Amazon.com has issued a formal apology to customers who suffered through last week’s Elastic Block Store outage, offering a 10-day credit to customers whether they were affected or not. Is that good enough to restore confidence in the cloud computing services from Amazon? It’s probably too early to say, but Amazon’s post-mortem is a step in the right direction.

The company writes in a long explanation:

“We know how critical our services are to our customers’ businesses and we will do everything we can to learn from this event and use it to drive improvement across our services. As with any significant operational issue, we will spend many hours over the coming days and weeks improving our understanding of the details of the various parts of this event and determining how to make changes to improve our services and processes.”
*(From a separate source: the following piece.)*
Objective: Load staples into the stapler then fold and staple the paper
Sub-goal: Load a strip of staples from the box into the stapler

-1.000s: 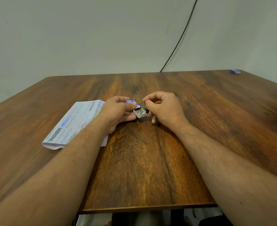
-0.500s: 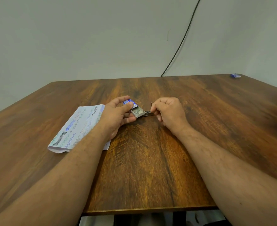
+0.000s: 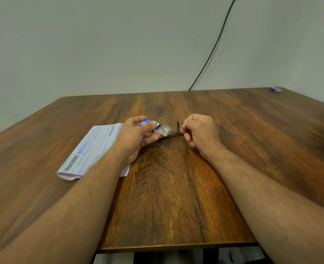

One of the biggest criticisms of Amazon.com during last week’s outage was the lack of transparency about what was happening. That was highlighted in a guest post on GeekWire from BigDoor CEO Keith Smith titled: “Amazon.com’s real problem isn’t the outage, it’s the communication.”

Maybe Amazon was reading (or at least listening) to the outrage of customers because the company says it plans to improve the communication flow when problems occur.

“In addition to the technical insights and improvements that will result from this event, we also identified improvements that need to be made in our customer communications. We would like our communications to be more frequent and contain more information. We understand that during an outage, customers want to know as many details as possible about what’s going on, how long it will take to fix, and what we are doing so that it doesn’t happen again.”

The message also goes into great technical detail on what went wrong. Here’s just a part of the explanation.

Two factors caused the situation in this EBS cluster to degrade further during the early part of the event. First, the nodes failing to find new nodes did not back off aggressively enough when they could not find space, but instead, continued to search repeatedly. There was also a race condition in the code on the EBS nodes that, with a very low probability, caused them to fail when they were concurrently closing a large number of requests for replication. In a normally operating EBS cluster, this issue would result in very few, if any, node crashes; however, during this re-mirroring storm, the volume of connection attempts was extremely high, so it began triggering this issue more frequently. Nodes began to fail as a result of the bug, resulting in more volumes left needing to re-mirror. This created more “stuck” volumes and added more requests to the re-mirroring storm.

Not sure I can make sense out of that, but maybe some computer scientists in the audience can offer more insights. Full message here.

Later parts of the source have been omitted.